8  Coroutines

Generators Revisited

Review: https://notes.jpt.sh/dir-python/generators/

def powers_of_two():
    val = 2
    while True:
        yield val
        val *= 2

def gen_range(start, end, skip=1):
    x = start
    while x < end:
        yield x
        x += skip

yield from

Useful for flattening/delegating to other generators:

yield from gen

# same as

for x in gen:
   yield x
def yield_from_example():
    yield from [1, 2, 3]
    yield from "word"
    yield from range(9, 12)

for c in yield_from_example():
    print(c)
1
2
3
w
o
r
d
9
10
11
def flatten(seq: list):
    for item in seq:
        if isinstance(item, list):
            yield from flatten(item)
        else:
            yield item
for i in flatten([[1, 2], [3, [4]], [5, 6, 7, [[8]]]]):
    print(i)
1
2
3
4
5
6
7
8

Coroutines

Generators are a form of coroutine a method of allowing cooperative multitasking where two or more functions execute in an interwoven manner.

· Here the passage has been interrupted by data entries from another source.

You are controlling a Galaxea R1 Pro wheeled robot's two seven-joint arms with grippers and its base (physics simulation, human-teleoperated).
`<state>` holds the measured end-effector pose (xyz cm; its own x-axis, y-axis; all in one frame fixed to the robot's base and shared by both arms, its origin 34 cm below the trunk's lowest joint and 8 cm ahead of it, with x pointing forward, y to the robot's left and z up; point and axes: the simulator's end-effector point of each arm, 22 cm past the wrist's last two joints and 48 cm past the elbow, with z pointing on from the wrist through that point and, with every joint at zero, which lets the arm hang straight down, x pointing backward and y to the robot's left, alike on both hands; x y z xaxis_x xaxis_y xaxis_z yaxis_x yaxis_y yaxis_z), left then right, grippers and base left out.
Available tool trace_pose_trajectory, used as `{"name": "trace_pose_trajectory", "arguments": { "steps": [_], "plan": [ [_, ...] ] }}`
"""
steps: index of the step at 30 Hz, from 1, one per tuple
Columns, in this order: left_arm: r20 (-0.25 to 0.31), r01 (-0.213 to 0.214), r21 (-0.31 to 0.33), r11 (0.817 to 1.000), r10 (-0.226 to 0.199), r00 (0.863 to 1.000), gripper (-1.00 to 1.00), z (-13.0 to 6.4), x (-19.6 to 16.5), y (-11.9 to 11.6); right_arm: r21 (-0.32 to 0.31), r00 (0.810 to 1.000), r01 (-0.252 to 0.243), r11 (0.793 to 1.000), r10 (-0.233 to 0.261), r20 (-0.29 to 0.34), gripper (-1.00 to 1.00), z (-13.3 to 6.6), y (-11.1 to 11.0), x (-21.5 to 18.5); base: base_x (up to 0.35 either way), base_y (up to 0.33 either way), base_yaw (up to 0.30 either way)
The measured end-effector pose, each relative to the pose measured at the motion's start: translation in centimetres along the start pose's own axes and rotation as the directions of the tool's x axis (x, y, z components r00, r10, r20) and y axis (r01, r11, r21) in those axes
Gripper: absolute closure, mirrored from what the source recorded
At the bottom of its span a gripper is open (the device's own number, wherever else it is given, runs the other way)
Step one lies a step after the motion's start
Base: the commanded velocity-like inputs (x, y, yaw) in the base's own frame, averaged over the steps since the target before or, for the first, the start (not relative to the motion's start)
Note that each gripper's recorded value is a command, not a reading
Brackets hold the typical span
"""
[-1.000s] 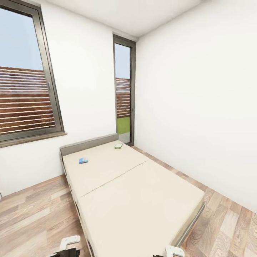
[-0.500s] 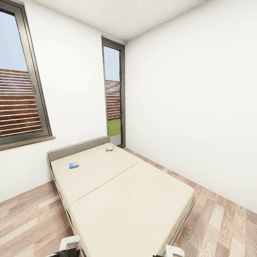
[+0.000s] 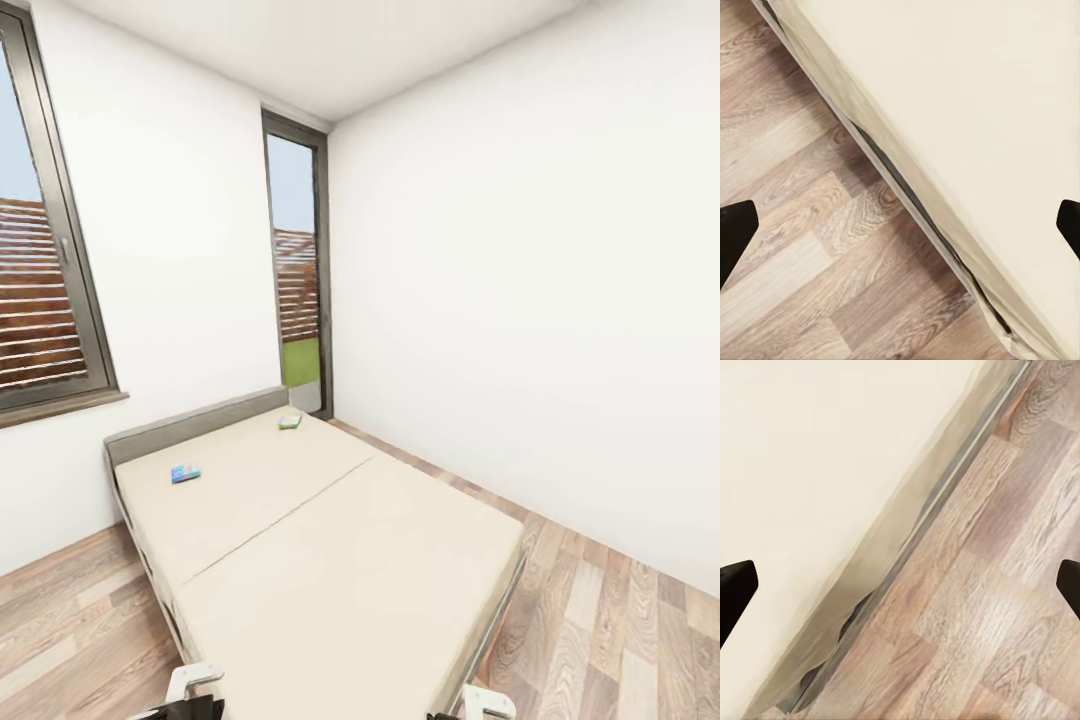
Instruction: Put all the toys in the child's room - the three board games (two on the bed and one on the table), the two jigsaw puzzles on the table, and the tennis ball on the table - inside the toy box on the table in the child's room.
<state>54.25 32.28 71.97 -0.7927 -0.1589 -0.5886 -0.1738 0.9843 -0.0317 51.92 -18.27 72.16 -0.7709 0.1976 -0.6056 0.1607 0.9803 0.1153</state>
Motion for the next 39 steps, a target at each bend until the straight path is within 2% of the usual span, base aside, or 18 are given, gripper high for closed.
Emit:
{"name": "trace_pose_trajectory", "arguments": {
  "steps": [20,33,37,39],
  "plan": [
    [-0.022,0.004,-0.004,1.000,-0.004,1.000,-1.00,0.4,1.0,0.2,0.010,1.000,-0.009,1.000,0.009,-0.030,-1.00,0.4,-0.8,1.1,0.000,0.057,-0.080],
    [-0.038,0.012,0.000,1.000,-0.012,0.999,-1.00,-0.5,1.1,0.5,0.017,0.999,-0.010,1.000,0.011,-0.052,-1.00,-0.6,-1.0,1.5,0.000,0.007,-0.120],
    [-0.043,0.013,0.015,1.000,-0.012,0.999,-1.00,-0.8,0.8,1.2,0.019,0.998,-0.012,1.000,0.013,-0.058,-1.00,-0.8,-1.1,1.6,0.000,0.001,-0.120],
    [-0.048,0.015,0.025,1.000,-0.014,0.999,-1.00,-1.1,0.5,2.4,0.017,0.998,-0.021,1.000,0.022,-0.061,-1.00,-1.0,-1.2,1.6,0.000,0.000,-0.089]
  ]
}}
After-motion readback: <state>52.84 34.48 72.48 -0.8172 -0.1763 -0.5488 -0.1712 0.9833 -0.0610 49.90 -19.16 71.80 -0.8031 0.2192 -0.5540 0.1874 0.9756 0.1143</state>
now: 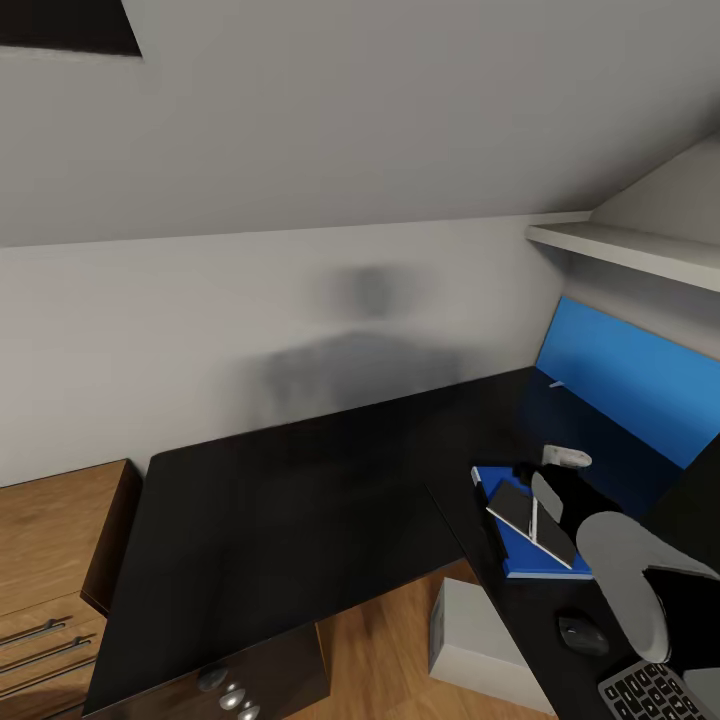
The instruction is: In the bedroom, organize the workspace by keeping the computer under the desk, ensuring the monitor is on the desk, placing the keyboard on the desk next to the monitor, placing the mouse on the desk next to the keyboard, moving the folder from the swivel chair onto the desk next to the mouse, stacking the notebook on top of the folder with the pen on top of the notebook, and positioning the swivel chair next to the desk.
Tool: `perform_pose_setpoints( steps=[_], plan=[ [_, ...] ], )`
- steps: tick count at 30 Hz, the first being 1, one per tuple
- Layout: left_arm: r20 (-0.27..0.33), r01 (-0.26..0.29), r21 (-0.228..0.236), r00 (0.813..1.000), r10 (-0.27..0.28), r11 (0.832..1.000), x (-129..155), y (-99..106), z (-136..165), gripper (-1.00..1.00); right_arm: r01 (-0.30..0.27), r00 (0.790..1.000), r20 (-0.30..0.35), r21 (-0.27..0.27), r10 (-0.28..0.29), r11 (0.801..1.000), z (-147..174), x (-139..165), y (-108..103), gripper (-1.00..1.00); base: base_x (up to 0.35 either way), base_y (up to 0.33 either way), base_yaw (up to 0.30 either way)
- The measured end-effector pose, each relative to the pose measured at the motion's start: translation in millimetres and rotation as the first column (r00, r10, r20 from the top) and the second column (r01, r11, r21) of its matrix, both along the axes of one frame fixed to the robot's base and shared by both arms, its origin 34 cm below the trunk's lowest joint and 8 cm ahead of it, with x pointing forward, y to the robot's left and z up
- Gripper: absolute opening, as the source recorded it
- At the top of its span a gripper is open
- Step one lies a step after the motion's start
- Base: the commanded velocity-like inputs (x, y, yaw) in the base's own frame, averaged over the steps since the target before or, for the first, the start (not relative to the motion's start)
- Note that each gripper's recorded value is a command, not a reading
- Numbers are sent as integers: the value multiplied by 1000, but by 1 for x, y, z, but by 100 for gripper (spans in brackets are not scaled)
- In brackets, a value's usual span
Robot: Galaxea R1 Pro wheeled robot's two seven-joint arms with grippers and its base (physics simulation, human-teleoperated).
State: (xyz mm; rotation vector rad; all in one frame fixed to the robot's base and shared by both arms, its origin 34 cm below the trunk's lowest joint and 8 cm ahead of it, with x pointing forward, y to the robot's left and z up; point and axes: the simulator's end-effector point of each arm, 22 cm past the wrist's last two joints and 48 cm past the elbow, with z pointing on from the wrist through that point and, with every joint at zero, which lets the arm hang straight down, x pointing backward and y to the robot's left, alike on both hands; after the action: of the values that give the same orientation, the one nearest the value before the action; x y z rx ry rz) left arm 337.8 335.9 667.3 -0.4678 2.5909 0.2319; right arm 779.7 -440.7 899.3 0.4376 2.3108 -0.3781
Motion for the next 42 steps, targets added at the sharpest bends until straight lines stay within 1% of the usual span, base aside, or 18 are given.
perform_pose_setpoints(
  steps=[2, 4, 5, 7, 8, 10, 11, 12, 13, 14, 15, 20, 22, 23, 26, 27, 28, 42],
  plan=[
    [-1, 0, 1, 1000, 0, 1000, 0, 0, 0, 100, -11, 1000, 28, -10, 11, 1000, 8, 1, 2, 100, 0, 0, 0],
    [-1, 0, 1, 1000, 0, 1000, 0, 0, 0, 100, -39, 999, 35, -14, 39, 999, 17, -7, 15, 100, 0, 0, 0],
    [-1, 0, 1, 1000, 0, 1000, 0, 0, 0, 100, -45, 998, 38, -17, 45, 999, 21, -11, 18, 100, 0, 0, 0],
    [0, 0, 1, 1000, 0, 1000, 0, 0, 0, 100, -61, 997, 39, -31, 62, 998, 34, -42, 35, 100, 0, 0, 0],
    [1, 0, 1, 1000, 0, 1000, 0, 0, 0, 100, -64, 997, 40, -29, 66, 997, 39, -61, 49, 100, 0, 0, 0],
    [1, 1, 1, 1000, -1, 1000, 0, 0, 0, 100, -74, 996, 43, -6, 74, 997, 40, -77, 73, 100, 0, 0, 0],
    [1, 1, 1, 1000, -1, 1000, 0, 0, 0, 100, -77, 996, 46, 1, 77, 997, 41, -79, 80, 100, 0, 0, 0],
    [1, 1, 1, 1000, -1, 1000, 0, 0, 0, 100, -84, 995, 50, 16, 83, 996, 42, -82, 93, 100, 0, 0, 0],
    [1, 1, 1, 1000, -1, 1000, 0, 0, 0, 100, -89, 995, 50, 21, 87, 996, 41, -84, 98, 100, 0, 0, 0],
    [2, 1, 0, 1000, -1, 1000, 1, 0, 0, 100, -103, 994, 49, 36, 101, 994, 39, -87, 113, 100, 0, 0, 0],
    [2, 2, 0, 1000, -2, 1000, 1, 0, 0, 100, -120, 992, 41, 40, 118, 992, 36, -88, 123, 100, 0, 0, 0],
    [2, 1, 1, 1000, -1, 1000, 1, 0, 0, 100, -160, 987, 31, 41, 159, 986, 31, -89, 142, 100, 0, 0, 0],
    [2, 1, 1, 1000, -1, 1000, 1, 0, 0, 100, -169, 985, 32, 51, 168, 984, 30, -88, 149, 100, 0, 0, 0],
    [2, 1, 0, 1000, -1, 1000, 1, 0, 0, 100, -176, 984, 37, 67, 174, 982, 30, -88, 159, 100, 0, 0, 0],
    [1, -1, 2, 1000, 1, 1000, 0, 1, 0, 100, -179, 984, 39, 74, 176, 981, 30, -88, 164, 100, -39, 0, 2],
    [-1, -8, 8, 1000, 8, 1000, -1, 6, 0, 100, -181, 983, 43, 78, 178, 980, 30, -87, 167, 100, -190, 0, 33],
    [-2, -8, 8, 1000, 8, 1000, -1, 6, 0, 100, -182, 983, 44, 78, 179, 980, 30, -87, 168, 100, -276, 0, 121],
    [-3, -11, 9, 1000, 11, 1000, -1, 7, 0, 100, -193, 981, 42, 75, 191, 978, 29, -86, 173, 100, -331, 0, 245]
  ],
)
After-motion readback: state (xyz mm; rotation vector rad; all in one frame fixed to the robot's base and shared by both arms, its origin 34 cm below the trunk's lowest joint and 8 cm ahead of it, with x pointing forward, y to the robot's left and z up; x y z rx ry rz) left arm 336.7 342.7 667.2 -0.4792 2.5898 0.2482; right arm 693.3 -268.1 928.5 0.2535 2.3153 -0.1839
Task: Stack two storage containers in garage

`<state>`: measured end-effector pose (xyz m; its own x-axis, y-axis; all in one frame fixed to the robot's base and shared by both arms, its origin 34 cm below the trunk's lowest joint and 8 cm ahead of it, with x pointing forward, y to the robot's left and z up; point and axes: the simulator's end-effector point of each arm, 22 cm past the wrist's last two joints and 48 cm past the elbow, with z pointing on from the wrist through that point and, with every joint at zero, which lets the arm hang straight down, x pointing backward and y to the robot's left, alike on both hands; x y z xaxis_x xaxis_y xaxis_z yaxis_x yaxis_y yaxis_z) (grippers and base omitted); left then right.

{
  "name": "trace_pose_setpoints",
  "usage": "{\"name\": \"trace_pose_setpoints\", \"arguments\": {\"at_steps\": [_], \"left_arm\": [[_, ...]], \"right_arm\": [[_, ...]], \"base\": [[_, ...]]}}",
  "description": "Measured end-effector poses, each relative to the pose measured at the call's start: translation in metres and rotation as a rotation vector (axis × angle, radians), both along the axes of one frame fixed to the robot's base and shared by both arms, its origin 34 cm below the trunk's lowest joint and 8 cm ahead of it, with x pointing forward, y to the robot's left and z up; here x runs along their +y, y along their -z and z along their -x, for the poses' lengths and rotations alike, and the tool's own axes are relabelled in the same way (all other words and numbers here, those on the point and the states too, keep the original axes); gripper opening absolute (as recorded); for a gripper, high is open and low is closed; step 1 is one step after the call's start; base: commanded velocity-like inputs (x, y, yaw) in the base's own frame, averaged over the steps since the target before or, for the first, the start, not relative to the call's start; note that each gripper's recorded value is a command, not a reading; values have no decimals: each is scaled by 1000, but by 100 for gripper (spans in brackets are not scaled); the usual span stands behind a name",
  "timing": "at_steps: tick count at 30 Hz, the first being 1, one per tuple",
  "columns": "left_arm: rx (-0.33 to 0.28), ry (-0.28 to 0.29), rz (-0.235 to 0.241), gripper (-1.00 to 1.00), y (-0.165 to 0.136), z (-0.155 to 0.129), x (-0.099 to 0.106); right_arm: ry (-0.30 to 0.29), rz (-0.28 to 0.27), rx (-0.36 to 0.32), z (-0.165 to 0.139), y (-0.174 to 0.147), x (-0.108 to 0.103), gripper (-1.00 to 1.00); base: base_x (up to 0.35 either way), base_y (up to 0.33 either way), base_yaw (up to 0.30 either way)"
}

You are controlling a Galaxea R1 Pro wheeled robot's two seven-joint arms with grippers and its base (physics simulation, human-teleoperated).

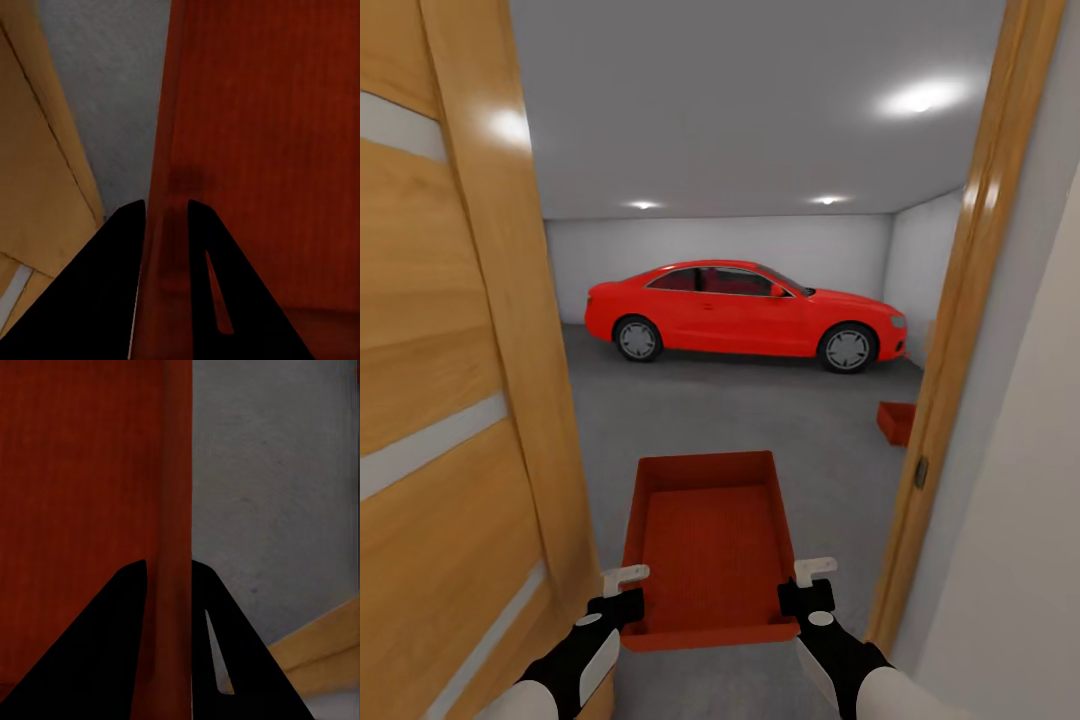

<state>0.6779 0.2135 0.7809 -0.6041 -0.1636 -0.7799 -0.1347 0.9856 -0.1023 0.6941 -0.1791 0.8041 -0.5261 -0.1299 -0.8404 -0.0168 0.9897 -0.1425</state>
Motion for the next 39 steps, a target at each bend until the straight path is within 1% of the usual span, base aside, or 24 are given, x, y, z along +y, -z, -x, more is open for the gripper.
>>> {"name": "trace_pose_setpoints", "arguments": {"at_steps": [6, 14, 25, 36, 39], "left_arm": [[0, 0, 0, -100, 0, 0, 0], [1, 1, -1, -100, 0, 0, 0], [1, 2, -1, -100, 0, -1, 0], [1, 1, -1, -100, 0, -1, 0], [1, 1, -1, -100, 0, -1, 0]], "right_arm": [[0, 0, 0, 0, 0, 0, -100], [0, 0, 1, 0, 0, 0, -100], [1, -1, 1, 0, 0, 0, -100], [1, -1, 1, 0, 0, 0, -100], [1, -1, 1, 0, 0, 0, -100]], "base": [[211, 188, -183], [27, 23, -34], [0, 0, -246], [1, 1, -21], [79, 129, 0]]}}
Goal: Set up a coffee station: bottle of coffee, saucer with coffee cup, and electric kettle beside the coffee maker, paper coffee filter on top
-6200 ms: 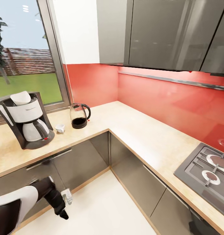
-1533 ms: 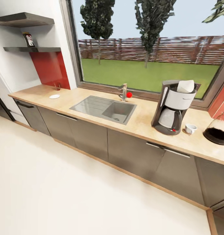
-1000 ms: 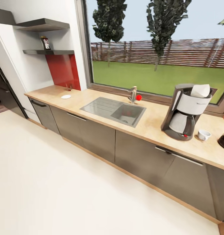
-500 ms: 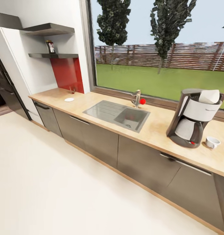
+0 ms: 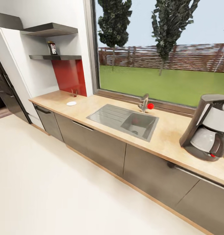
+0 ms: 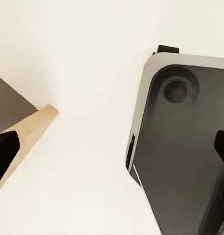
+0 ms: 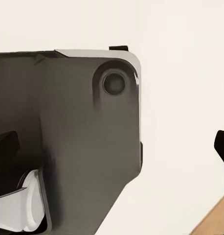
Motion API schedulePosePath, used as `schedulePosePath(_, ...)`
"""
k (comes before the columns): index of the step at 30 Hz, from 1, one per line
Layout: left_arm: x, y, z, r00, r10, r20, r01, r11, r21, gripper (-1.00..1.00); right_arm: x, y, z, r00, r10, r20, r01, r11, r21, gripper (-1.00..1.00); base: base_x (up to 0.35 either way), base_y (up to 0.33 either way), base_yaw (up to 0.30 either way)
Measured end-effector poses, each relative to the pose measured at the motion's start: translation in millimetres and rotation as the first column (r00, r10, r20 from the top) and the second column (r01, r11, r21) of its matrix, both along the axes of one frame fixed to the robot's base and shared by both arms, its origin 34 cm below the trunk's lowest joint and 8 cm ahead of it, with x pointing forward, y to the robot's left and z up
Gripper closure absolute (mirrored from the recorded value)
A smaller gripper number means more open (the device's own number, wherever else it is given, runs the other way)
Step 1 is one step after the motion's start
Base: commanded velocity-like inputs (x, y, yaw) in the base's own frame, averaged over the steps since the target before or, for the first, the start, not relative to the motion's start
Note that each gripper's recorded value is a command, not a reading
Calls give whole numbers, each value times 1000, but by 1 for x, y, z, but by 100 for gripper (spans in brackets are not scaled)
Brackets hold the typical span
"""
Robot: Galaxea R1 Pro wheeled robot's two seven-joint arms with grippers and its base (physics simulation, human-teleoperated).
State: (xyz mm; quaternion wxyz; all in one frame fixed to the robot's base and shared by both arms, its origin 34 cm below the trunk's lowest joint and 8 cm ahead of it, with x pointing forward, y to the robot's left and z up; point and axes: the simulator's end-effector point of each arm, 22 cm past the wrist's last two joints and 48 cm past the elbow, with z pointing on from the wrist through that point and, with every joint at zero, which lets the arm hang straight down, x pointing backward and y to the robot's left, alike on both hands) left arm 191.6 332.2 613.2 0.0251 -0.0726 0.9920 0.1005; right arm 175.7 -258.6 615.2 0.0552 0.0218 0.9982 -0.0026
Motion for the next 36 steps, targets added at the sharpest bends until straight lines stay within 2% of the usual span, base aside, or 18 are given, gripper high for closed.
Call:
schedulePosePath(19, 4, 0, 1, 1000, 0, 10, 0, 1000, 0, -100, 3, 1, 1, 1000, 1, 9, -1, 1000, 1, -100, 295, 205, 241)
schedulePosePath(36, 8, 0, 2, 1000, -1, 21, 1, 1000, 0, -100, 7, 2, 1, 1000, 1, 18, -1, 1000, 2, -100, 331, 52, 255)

With yield the calling function can react to the output of the called function:

def caller():
    for n in powers_of_two():
        if n > 100:
            print(n)
        if n > 1000:
            break

caller()
128
256
512
1024

But our interaction with the inner function is limited to reacting, we can stop iterating or iterate more than once– but that’s about it.

Let’s take a closer look at what is returned, the generator object:

def gen_range(start, end, skip=1):
    x = start
    while x < end:
        yield x
        x += skip

g = gen_range(0, 10, 2)
print(g)
<generator object gen_range at 0x7fb144ba4ad0>

__next__

The returned generator object is iterable, when __next__ is called:

g.__next__()
0
# correctly written as
next(g)
2
# but we can also send values back in (here the value is ignored) 
g.send(999)
4

send

When send is called, function resumes execution (it must have already been started with next or send(None))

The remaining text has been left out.